> ACTIVITY
Every record should be copied exactly, and the images omitted.

──────── EXTRACTED INFORMATION ────────

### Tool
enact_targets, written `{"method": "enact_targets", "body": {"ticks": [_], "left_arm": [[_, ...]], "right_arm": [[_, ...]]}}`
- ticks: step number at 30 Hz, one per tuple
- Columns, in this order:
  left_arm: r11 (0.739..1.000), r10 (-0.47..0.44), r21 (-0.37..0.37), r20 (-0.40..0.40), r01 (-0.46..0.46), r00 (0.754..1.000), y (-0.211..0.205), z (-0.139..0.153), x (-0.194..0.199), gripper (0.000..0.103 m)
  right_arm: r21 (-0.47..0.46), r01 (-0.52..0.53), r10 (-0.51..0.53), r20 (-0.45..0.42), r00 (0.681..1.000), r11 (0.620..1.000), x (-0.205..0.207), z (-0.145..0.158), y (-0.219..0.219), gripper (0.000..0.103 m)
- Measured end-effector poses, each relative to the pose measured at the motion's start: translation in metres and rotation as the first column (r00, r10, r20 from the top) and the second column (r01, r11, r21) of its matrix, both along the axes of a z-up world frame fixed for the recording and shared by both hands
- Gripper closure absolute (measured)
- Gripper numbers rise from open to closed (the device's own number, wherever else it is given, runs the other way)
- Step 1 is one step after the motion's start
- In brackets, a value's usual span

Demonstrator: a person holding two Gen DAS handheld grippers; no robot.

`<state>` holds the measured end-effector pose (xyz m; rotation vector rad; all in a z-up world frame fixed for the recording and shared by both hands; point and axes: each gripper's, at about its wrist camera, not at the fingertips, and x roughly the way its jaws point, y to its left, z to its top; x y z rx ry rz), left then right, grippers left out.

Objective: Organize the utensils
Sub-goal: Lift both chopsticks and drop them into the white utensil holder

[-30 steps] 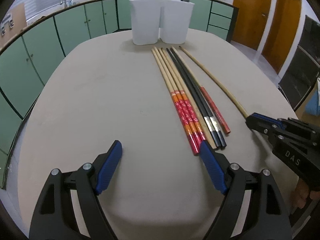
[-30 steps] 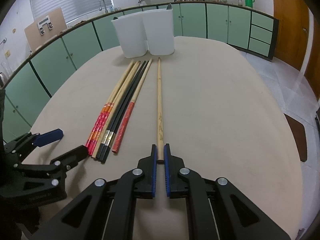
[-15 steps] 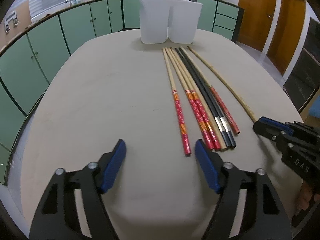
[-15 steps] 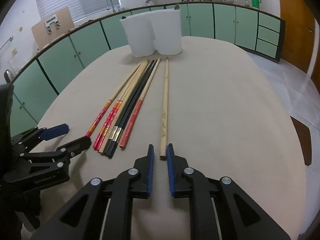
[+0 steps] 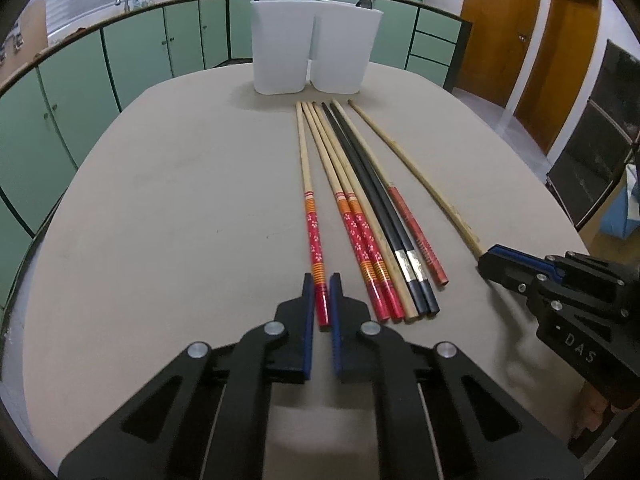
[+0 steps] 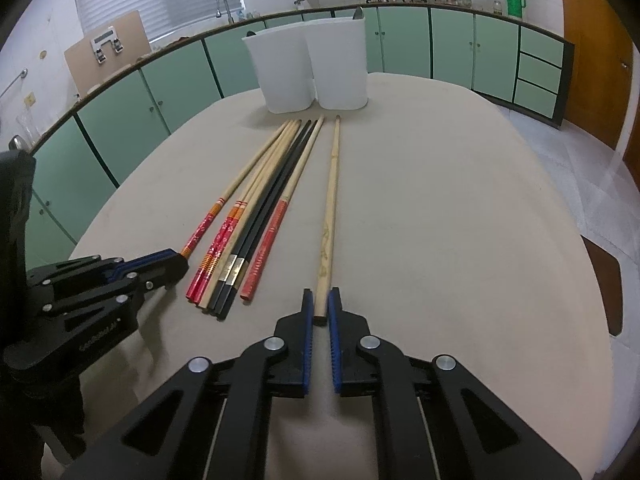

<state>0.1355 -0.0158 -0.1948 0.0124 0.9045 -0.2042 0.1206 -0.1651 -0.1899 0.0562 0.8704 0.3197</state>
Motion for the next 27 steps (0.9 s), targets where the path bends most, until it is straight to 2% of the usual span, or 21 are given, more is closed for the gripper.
{"method": "enact_targets", "body": {"ticks": [4,11,19,27], "left_arm": [[1.0,0.017,0.005,0.029,-0.017,0.999,0.005,0.011,-0.003,0.097],[0.999,0.033,0.013,0.151,-0.036,0.988,0.018,0.064,-0.018,0.098],[1.0,0.025,-0.003,0.287,-0.025,0.958,0.022,0.126,-0.018,0.098],[1.0,0.002,-0.013,0.361,0.003,0.933,0.021,0.165,-0.001,0.098]], "right_arm": [[-0.002,-0.004,0.004,0.029,1.0,1.0,-0.004,0.012,-0.004,0.096],[0.003,-0.015,0.015,0.117,0.993,1.0,-0.011,0.058,-0.013,0.096],[0.025,-0.03,0.024,0.229,0.973,0.999,-0.008,0.119,-0.025,0.096],[0.051,-0.068,0.051,0.294,0.955,0.996,0.016,0.171,-0.027,0.096]]}}
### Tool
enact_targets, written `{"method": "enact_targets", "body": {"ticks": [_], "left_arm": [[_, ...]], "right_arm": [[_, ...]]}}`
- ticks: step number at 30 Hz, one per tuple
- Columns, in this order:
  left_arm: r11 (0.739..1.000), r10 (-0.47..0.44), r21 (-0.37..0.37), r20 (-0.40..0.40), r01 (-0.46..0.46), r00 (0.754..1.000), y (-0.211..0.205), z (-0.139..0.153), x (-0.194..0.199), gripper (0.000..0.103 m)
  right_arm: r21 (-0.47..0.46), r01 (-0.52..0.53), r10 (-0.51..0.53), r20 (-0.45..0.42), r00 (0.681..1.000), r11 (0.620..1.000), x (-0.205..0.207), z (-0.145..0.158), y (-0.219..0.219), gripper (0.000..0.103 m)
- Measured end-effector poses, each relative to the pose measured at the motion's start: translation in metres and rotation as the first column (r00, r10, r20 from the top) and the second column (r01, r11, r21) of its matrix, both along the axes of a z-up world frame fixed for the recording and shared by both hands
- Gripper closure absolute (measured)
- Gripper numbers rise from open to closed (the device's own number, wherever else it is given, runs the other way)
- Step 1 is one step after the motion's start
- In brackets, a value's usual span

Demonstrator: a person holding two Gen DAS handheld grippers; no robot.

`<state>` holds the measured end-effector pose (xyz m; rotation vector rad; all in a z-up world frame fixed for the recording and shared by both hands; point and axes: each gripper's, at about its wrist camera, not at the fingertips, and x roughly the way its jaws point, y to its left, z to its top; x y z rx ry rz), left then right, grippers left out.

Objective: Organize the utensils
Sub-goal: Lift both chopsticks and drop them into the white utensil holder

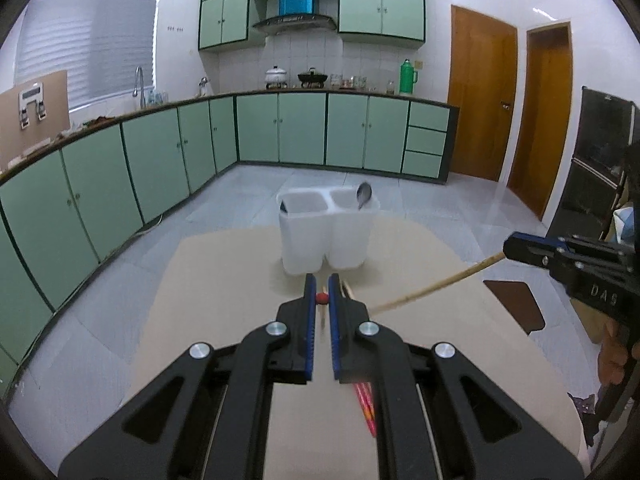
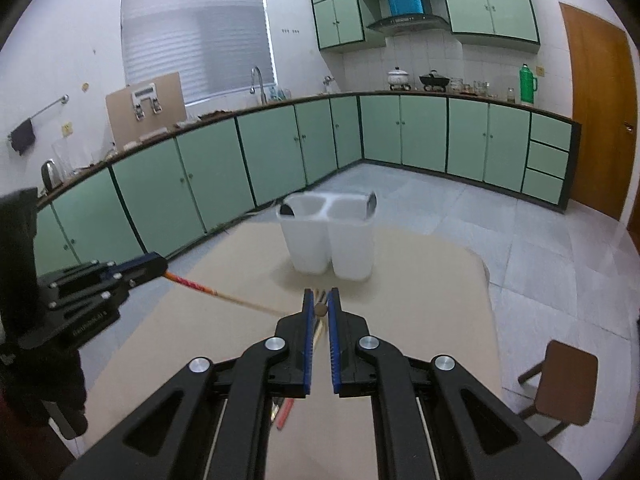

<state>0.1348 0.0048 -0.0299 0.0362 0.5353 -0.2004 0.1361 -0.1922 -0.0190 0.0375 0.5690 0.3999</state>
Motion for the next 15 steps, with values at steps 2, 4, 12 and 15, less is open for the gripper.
{"method": "enact_targets", "body": {"ticks": [2,4,12,15], "left_arm": [[1.0,-0.01,-0.002,0.009,0.01,1.0,-0.002,0.007,0.007,0.098],[1.0,-0.018,-0.007,0.018,0.018,1.0,-0.003,0.014,0.013,0.098],[0.998,-0.044,-0.035,0.068,0.046,0.997,-0.004,0.048,0.027,0.098],[0.998,-0.051,-0.033,0.107,0.054,0.993,-0.005,0.068,0.034,0.098]], "right_arm": [[0.004,-0.013,0.013,0.003,1.0,1.0,0.009,0.011,0.0,0.097],[0.003,-0.026,0.026,0.001,1.0,1.0,0.017,0.018,0.001,0.097],[0.002,-0.053,0.053,0.013,0.999,0.999,0.049,0.052,-0.001,0.097],[-0.002,-0.058,0.058,0.053,0.997,0.998,0.056,0.072,-0.001,0.097]]}}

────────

> ANSWER BOX
### Tool
enact_targets, written `{"method": "enact_targets", "body": {"ticks": [_], "left_arm": [[_, ...]], "right_arm": [[_, ...]]}}`
- ticks: step number at 30 Hz, one per tuple
- Columns, in this order:
  left_arm: r11 (0.739..1.000), r10 (-0.47..0.44), r21 (-0.37..0.37), r20 (-0.40..0.40), r01 (-0.46..0.46), r00 (0.754..1.000), y (-0.211..0.205), z (-0.139..0.153), x (-0.194..0.199), gripper (0.000..0.103 m)
  right_arm: r21 (-0.47..0.46), r01 (-0.52..0.53), r10 (-0.51..0.53), r20 (-0.45..0.42), r00 (0.681..1.000), r11 (0.620..1.000), x (-0.205..0.207), z (-0.145..0.158), y (-0.219..0.219), gripper (0.000..0.103 m)
- Measured end-effector poses, each relative to the pose measured at the motion's start: translation in metres and rotation as the first column (r00, r10, r20 from the top) and the second column (r01, r11, r21) of its matrix, both along the axes of a z-up world frame fixed for the recording and shared by both hands
- Gripper closure absolute (measured)
- Gripper numbers rise from open to closed (the device's own number, wherever else it is given, runs the other way)
- Step 1 is one step after the motion's start
- In brackets, a value's usual span

Demonstrator: a person holding two Gen DAS handheld grippers; no robot.

`<state>` holds the measured end-effector pose (xyz m; rotation vector rad; all in a z-up world frame fixed for the recording and shared by both hands; point and axes: each gripper's, at about its wrist camera, not at the fingertips, and x roughly the way its jaws point, y to its left, z to its top; x y z rx ry rz), left then right, grippers left out.

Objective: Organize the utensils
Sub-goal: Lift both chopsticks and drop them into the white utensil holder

[-30 steps] 
[-30 steps] 
[-15 steps] 
[-15 steps] 
[+0 steps] 
[+0 steps] 

<state>0.1355 -0.0158 -0.1948 0.0124 0.9045 -0.2042 0.1206 -0.1651 -0.1899 0.0562 0.8704 0.3197</state>
Motion for the next 27 steps (0.9 s), targets where the path bends most, until it is straight to 2% of the usual span, or 21 are given, more is closed for the gripper.
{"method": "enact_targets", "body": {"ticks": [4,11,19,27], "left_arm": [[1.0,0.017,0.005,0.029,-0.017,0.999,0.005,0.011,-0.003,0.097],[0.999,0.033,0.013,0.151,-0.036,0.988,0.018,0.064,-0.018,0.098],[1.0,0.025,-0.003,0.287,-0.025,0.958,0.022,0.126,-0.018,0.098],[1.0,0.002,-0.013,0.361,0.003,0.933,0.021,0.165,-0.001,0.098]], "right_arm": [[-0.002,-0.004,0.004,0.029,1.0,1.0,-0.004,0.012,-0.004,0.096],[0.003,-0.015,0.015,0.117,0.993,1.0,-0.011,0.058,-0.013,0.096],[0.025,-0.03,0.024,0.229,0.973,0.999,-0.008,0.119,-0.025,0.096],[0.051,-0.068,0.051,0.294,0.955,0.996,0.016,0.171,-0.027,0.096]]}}
### Tool
enact_targets, written `{"method": "enact_targets", "body": {"ticks": [_], "left_arm": [[_, ...]], "right_arm": [[_, ...]]}}`
- ticks: step number at 30 Hz, one per tuple
- Columns, in this order:
  left_arm: r11 (0.739..1.000), r10 (-0.47..0.44), r21 (-0.37..0.37), r20 (-0.40..0.40), r01 (-0.46..0.46), r00 (0.754..1.000), y (-0.211..0.205), z (-0.139..0.153), x (-0.194..0.199), gripper (0.000..0.103 m)
  right_arm: r21 (-0.47..0.46), r01 (-0.52..0.53), r10 (-0.51..0.53), r20 (-0.45..0.42), r00 (0.681..1.000), r11 (0.620..1.000), x (-0.205..0.207), z (-0.145..0.158), y (-0.219..0.219), gripper (0.000..0.103 m)
- Measured end-effector poses, each relative to the pose measured at the motion's start: translation in metres and rotation as the first column (r00, r10, r20 from the top) and the second column (r01, r11, r21) of its matrix, both along the axes of a z-up world frame fixed for the recording and shared by both hands
- Gripper closure absolute (measured)
- Gripper numbers rise from open to closed (the device's own number, wherever else it is given, runs the other way)
- Step 1 is one step after the motion's start
- In brackets, a value's usual span

Demonstrator: a person holding two Gen DAS handheld grippers; no robot.

`<state>` holds the measured end-effector pose (xyz m; rotation vector rad; all in a z-up world frame fixed for the recording and shared by both hands; point and axes: each gripper's, at about its wrist camera, not at the fingertips, and x roughly the way its jaws point, y to its left, z to its top; x y z rx ry rz), left then right, grippers left out.

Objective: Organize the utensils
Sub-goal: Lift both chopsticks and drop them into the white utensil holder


<state>0.1348 0.0048 -0.0299 0.0362 0.5353 -0.2004 0.1361 -0.1922 -0.0190 0.0375 0.5690 0.3999</state>
Motion for the next 15 steps, with values at steps 2, 4, 12 and 15, less is open for the gripper.
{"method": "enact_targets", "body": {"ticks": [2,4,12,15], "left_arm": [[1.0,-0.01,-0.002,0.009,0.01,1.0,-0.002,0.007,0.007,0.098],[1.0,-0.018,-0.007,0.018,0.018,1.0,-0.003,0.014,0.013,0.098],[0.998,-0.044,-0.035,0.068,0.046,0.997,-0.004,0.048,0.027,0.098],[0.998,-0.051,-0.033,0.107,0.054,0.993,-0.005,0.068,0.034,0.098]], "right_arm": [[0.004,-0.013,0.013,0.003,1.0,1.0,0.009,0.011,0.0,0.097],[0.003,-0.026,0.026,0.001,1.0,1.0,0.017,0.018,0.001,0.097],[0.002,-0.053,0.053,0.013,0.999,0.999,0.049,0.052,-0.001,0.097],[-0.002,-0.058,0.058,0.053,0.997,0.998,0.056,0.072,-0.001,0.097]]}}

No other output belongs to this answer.